[GRINDHOUSE COMICS COLUMN] ‘BILLIE THE BEE’ BY MARY FLEENER

Can it be? Or should that read “can it bee”?

It seems impossible that Mary Fleener’s new Fantagraphics-published hardcover book, Billie The Bee, could be her first proper “graphic novel,” and yet — that’s precisely the case. It took me a minute to wrap my head around that fact, as I’ve been reading Fleener’s stuff literally since I was a kid (I know, I know — I had no business owning copies of Wimmen’s Comics and Slutburger Stories when I was 13 or 14 years old, but I could say the same for any number of “underground” comics I was able to get my hands on at that age) and her singularly earnest, no-holds-barred work has been a constant in my reading life. I guess if you’d pressed me prior to this as to whether or not she’d done an “OGN,” my answer would have started with “Now that you mention it,” and ended with “surely she must have,” with some variation on “I don’t recall reading one, but” smack-dab in the middle.

It’s time to cast mistaken assumptions aside, though, and enjoy this long-time-coming moment for what it is.

 

 

By turns humorous, educational, and melodramatic, Billie The Bee is a perfect vehicle for Fleener to address ecological concerns near and dear to her heart, position herself within a historical continuum  starting with Walt Kelly’s Pogo and continuing on through Jeff Smith’s Bone and Jon Lewis’ True Swamp (in point of fact, she wrote the introduction to the second Uncivilized Books collection of Lewis’ seminal 1990s series), and maybe even to introduce herself to a new generation of readers that will be no-doubt enriched by familiarizing themselves with the work of a justly-legendary talent. And if it meets with the critical and commercial success it deserves, who knows? Maybe we’ll all be treated to a latter-day creative resurgence from a pioneering talent.

That’s my hope, at any rate, and while this book is certainly a stylistic and thematic departure for a cartoonist best known for her autobiographical stories, she’s nevertheless immediately and obviously comfortable operating within the confines of the “funny animal” genre.

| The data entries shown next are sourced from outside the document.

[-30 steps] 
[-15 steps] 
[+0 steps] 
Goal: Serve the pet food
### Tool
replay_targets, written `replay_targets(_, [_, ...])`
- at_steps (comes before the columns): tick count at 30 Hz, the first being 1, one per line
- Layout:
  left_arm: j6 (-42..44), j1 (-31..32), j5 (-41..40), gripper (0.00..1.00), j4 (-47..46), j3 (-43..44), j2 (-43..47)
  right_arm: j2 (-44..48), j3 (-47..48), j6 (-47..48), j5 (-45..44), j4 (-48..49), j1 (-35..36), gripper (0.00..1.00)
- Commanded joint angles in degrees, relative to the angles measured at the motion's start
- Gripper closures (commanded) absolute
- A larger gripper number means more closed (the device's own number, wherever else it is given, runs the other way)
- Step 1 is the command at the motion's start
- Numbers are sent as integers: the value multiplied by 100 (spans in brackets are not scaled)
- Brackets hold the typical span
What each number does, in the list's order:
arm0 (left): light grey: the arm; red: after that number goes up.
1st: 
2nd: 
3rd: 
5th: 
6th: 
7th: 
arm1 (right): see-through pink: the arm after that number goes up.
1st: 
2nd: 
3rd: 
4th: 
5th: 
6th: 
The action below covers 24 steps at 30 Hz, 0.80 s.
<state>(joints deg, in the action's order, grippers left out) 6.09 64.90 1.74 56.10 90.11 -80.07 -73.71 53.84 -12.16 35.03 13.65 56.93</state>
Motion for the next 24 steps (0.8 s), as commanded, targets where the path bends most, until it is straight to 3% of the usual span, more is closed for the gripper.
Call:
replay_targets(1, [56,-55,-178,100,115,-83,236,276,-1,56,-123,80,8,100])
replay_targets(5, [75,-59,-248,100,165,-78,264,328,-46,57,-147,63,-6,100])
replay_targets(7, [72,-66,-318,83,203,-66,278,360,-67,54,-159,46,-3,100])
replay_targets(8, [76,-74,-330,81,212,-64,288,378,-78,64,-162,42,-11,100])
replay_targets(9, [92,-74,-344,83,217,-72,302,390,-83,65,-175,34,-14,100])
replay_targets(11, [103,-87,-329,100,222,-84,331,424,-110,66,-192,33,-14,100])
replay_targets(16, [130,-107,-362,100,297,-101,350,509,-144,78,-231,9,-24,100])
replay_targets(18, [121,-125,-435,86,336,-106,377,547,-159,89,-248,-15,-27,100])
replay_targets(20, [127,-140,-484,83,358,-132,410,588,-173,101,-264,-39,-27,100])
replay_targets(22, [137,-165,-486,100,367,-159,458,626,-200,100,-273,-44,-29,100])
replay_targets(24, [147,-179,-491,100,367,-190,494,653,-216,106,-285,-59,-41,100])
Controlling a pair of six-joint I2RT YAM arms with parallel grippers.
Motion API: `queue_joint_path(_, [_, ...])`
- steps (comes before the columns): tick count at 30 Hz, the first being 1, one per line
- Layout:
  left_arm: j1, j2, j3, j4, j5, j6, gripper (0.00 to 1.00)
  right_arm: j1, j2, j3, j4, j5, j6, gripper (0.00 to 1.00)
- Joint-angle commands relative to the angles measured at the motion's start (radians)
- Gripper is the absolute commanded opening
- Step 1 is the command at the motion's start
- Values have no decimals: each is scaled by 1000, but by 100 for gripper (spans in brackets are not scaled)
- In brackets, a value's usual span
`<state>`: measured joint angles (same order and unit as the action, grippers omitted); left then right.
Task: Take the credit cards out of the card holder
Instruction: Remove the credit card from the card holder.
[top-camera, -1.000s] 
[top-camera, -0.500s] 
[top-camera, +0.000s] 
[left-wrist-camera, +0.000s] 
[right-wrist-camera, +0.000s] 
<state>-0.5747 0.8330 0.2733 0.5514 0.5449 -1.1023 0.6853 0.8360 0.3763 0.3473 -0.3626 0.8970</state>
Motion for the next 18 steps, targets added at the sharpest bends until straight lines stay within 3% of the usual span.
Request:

Protagonist Billie — a musically-inclined honeybee with an outgoing personality and a genuine love for her free-wheeling life — is affable, smart, quick-witted, and just plain fun, while supporting characters such as dirty-minded turtle sisters Flo and Mo, Kay the gentle fox, and Rayleen the surprisingly-amiable rattlesnake are all unique and relatable “person”alities that each bring charm to the page and a smile to readers’ faces, their San Diego marshland home a thoroughly engaging updating of Okefenokee Swamp.

 

 

It’s also a perilous environment, though, or should I say it becomes one thanks to some careless humans introducing into its delicately-balanced ecosystem a pack of — nah, that would be telling. And when Mother Nature tries to “course-correct” the situation on her own by means of natural disaster, it’s up to Billie to assume a leadership role if she, the rest of her hive, and her extended, multi-species “family” hope to survive and adapt. Is she up to the task?

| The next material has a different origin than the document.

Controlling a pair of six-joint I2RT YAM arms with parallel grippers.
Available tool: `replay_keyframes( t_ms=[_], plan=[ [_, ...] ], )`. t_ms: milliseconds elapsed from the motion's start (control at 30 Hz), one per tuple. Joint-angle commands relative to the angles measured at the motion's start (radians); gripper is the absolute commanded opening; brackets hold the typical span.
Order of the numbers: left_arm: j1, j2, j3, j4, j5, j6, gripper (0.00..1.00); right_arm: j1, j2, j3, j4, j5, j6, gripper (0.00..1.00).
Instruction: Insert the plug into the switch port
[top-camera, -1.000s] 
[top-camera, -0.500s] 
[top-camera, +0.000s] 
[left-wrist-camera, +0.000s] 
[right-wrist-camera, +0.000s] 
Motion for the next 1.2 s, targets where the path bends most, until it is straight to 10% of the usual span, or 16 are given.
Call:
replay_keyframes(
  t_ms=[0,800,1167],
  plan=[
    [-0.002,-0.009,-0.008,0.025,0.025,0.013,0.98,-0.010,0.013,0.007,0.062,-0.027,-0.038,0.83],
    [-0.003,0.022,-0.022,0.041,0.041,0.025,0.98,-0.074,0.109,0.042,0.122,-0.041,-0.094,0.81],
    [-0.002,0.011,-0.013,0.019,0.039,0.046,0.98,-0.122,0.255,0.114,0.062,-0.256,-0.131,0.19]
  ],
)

Fleener’s cartooning is as solid as ever here, with distinctive linework, precise cross-hatching, expressive faces, and well-timed phantasmagorical explosions of her trademark cubism combining to create a visual storytelling experience that is by turns familiar and surprising, comfortable and joyously confounding. It’s a compelling and delightful book to read, no question, but perhaps an even more compelling and delightful one to look at.

 

 

Fleener’s firing on all cylinders here, telling a story she’s clearly been putting a great deal of thought and preparation into for who knows how long. There’s an awful lot of heart on clear display in Billie The Bee, and it’s this critic’s honest belief that even the most jaded and cynical readers will likely find themselves utterly delighted by it.